[THE PROBLEM] Find the line containing "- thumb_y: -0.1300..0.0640" in the data below and repeat it, along with all later lines, exactly through the last one.

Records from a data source
%%

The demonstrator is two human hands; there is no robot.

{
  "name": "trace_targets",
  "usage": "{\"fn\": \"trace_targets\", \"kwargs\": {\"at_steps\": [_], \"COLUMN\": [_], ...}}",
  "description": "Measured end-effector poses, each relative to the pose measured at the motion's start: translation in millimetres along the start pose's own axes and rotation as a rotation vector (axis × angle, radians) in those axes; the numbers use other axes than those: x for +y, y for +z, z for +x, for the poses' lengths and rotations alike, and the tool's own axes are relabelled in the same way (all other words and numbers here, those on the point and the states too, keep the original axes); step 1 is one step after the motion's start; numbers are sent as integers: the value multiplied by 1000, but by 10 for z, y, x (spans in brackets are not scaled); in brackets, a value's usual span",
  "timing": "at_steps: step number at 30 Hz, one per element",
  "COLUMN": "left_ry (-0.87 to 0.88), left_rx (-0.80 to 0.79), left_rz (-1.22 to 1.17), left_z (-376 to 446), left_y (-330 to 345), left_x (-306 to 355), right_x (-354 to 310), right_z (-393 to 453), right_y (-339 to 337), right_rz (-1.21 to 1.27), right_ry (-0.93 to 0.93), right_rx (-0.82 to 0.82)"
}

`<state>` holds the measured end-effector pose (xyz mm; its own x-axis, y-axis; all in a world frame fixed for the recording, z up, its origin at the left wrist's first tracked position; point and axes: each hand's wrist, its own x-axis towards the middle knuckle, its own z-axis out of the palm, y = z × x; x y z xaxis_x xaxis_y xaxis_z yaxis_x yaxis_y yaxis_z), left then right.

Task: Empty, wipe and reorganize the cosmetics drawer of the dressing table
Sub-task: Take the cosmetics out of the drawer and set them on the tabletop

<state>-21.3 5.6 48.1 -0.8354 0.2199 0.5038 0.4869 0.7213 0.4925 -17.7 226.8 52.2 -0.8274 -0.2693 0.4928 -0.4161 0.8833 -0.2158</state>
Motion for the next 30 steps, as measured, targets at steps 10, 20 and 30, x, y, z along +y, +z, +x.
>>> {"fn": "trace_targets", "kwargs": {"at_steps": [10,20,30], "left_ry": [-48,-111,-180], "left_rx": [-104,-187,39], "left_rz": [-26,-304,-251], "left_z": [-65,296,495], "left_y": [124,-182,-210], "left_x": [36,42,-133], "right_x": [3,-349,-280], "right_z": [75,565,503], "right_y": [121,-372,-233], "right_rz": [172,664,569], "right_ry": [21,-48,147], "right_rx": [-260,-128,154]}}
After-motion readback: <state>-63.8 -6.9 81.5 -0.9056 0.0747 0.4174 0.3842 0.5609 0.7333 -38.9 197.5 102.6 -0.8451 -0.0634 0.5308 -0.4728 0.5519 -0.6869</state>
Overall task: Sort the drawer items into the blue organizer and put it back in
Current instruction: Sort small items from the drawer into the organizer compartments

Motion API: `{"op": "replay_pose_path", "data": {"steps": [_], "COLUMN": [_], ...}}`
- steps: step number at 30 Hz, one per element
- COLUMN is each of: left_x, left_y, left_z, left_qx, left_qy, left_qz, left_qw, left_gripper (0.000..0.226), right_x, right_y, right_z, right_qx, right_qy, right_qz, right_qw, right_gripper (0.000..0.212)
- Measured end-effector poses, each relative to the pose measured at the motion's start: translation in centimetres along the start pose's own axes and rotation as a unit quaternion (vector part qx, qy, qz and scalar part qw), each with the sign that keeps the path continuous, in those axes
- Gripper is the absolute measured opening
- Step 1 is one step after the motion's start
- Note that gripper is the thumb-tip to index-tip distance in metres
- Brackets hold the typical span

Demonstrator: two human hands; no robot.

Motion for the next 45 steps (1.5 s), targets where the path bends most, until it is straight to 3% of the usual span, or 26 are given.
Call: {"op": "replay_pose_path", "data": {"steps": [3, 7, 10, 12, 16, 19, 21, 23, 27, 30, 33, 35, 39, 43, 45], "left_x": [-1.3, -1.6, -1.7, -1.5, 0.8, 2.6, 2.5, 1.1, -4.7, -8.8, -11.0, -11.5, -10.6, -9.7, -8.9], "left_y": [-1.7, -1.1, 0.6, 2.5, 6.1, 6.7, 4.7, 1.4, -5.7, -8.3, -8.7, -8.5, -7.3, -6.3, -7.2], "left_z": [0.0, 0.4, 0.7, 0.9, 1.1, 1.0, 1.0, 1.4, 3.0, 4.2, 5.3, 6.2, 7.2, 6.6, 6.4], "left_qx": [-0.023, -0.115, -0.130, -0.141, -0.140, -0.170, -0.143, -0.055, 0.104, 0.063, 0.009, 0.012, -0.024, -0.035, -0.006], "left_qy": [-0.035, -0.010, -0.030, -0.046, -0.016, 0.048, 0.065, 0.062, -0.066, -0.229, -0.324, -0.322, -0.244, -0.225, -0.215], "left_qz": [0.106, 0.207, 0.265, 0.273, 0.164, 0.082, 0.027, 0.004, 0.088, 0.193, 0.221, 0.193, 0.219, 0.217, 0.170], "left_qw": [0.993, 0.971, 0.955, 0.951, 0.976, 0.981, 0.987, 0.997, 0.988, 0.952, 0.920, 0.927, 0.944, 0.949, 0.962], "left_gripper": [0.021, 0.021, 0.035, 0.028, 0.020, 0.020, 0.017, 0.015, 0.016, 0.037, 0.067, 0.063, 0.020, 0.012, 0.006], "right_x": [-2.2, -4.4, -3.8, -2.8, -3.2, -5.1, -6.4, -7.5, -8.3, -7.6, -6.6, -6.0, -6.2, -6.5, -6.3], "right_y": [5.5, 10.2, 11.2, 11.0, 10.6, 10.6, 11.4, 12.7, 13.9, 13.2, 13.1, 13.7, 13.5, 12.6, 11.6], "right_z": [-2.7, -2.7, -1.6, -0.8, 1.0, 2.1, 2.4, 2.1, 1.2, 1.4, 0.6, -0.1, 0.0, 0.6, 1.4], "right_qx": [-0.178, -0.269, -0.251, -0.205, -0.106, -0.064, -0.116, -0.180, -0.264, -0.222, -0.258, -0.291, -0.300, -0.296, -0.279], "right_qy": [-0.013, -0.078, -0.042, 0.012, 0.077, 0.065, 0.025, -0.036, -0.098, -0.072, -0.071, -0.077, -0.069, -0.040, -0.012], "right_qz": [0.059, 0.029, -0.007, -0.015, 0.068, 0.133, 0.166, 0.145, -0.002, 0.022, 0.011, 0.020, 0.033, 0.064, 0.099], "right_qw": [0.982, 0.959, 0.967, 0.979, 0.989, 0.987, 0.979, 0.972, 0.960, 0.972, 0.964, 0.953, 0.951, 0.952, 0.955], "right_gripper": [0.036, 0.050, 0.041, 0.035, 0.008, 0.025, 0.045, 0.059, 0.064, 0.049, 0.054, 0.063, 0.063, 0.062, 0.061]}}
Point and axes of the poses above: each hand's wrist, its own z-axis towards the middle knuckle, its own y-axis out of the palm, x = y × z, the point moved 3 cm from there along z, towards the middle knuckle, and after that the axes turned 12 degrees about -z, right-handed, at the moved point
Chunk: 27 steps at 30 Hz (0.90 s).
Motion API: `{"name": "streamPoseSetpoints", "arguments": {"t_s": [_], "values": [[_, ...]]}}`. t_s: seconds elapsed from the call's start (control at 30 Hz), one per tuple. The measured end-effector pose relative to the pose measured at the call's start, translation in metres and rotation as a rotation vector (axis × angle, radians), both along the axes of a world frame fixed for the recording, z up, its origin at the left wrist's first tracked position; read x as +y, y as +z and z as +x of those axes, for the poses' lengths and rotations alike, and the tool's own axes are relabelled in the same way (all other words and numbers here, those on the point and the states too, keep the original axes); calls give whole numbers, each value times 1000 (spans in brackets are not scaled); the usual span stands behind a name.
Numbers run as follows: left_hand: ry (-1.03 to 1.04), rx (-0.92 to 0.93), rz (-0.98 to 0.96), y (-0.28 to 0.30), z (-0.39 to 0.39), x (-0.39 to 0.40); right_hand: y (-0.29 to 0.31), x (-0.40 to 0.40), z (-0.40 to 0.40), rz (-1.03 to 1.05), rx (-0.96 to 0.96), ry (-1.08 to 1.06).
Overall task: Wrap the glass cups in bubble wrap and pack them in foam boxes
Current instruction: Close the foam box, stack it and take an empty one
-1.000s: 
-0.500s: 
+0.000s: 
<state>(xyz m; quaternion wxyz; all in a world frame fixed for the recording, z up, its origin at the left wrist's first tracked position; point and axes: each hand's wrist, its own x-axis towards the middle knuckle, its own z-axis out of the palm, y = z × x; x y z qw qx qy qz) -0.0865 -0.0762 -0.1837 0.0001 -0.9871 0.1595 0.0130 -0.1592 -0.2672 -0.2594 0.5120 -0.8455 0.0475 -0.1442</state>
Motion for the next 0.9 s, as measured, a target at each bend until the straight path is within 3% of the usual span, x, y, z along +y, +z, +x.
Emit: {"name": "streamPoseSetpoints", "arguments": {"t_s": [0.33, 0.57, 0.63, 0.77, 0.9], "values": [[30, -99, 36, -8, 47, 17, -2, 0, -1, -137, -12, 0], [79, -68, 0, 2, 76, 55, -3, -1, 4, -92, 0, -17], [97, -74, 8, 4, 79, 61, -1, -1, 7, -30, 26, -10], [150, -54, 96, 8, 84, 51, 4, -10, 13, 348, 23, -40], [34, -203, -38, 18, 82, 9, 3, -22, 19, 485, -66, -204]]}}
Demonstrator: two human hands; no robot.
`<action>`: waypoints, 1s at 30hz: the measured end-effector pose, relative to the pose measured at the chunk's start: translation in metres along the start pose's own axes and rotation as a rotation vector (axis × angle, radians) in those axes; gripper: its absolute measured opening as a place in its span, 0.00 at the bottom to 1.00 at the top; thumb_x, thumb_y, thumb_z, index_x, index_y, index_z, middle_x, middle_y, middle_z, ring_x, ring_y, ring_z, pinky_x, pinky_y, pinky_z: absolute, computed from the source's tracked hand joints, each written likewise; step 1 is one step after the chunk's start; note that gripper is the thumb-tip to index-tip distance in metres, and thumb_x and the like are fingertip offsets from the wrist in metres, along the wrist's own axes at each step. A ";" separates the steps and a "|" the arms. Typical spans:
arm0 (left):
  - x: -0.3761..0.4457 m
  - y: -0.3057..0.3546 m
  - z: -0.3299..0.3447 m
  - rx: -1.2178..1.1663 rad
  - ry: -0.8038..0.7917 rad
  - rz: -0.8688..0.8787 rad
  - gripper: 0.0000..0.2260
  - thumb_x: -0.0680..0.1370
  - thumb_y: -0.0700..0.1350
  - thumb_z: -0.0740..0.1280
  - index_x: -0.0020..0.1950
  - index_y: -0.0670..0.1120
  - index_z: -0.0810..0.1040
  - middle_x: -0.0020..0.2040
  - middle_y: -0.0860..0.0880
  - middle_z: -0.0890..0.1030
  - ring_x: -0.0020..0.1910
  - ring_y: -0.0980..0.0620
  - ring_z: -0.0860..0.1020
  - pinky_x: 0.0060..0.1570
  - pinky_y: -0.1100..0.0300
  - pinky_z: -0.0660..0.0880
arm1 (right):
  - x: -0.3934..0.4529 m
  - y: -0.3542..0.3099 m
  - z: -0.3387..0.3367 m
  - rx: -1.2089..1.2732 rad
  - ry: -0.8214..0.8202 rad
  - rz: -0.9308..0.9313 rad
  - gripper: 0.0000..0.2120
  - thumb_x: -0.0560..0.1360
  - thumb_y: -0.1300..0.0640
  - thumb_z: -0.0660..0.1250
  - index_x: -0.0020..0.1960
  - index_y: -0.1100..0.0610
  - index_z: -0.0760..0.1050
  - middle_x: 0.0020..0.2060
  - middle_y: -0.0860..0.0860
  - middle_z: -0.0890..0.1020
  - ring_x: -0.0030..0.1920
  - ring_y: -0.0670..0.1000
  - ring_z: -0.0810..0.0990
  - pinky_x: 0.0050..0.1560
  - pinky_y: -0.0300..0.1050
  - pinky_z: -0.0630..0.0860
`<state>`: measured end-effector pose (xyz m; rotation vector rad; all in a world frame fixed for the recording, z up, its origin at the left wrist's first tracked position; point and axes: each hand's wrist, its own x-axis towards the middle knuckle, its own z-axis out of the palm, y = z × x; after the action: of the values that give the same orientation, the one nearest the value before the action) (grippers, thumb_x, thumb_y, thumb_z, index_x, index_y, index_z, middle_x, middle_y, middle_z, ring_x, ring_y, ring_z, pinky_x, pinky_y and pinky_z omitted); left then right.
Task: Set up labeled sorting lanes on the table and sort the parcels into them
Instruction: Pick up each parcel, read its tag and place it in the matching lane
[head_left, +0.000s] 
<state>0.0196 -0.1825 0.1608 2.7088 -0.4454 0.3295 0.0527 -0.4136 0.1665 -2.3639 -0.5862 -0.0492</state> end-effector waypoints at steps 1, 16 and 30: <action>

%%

[ANSWER TO THE EXERCISE]
  - thumb_y: -0.1300..0.0640
  - thumb_z: -0.0660..0.1250
  - index_x: -0.0020..0.1960
  - index_y: -0.1100..0.0610
  - index_z: -0.0760..0.1050
  - middle_x: 0.0020..0.2060
  - middle_y: -0.0860..0.0860
  - middle_z: -0.0890..0.1020
  - ring_x: -0.0030..0.1920
  - ring_y: -0.0670..0.1000
  - ring_z: -0.0810..0.0990
  - pinky_x: 0.0050..0.1560
  - pinky_y: -0.0300..0.1050
  - pinky_z: -0.0630..0.0860
`<state>`: measured end-effector pose (xyz m; rotation vector rad; all in a world frame fixed for the recording, z up, its origin at the left wrist's first tracked position; point and axes: each hand's wrist, its own x-axis towards the middle knuckle, its own z-axis out of the palm, y = z × x; after the action: of the values that give the same orientation, the one nearest the value before the action) (grippers, thumb_x, thumb_y, thumb_z, index_x, index_y, index_z, middle_x, middle_y, middle_z, ring_x, ring_y, ring_z, pinky_x, pinky_y and pinky_z omitted); left then right.
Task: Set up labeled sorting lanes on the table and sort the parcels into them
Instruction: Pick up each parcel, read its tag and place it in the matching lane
[head_left, +0.000s] 
<state>0.0196 -0.1825 0.1608 2.7088 -0.4454 0.3295 0.0527 -0.4136 0.1665 -2.3639 -0.5862 -0.0492</state> end-effector waypoints at steps 1, 16 and 30: <action>

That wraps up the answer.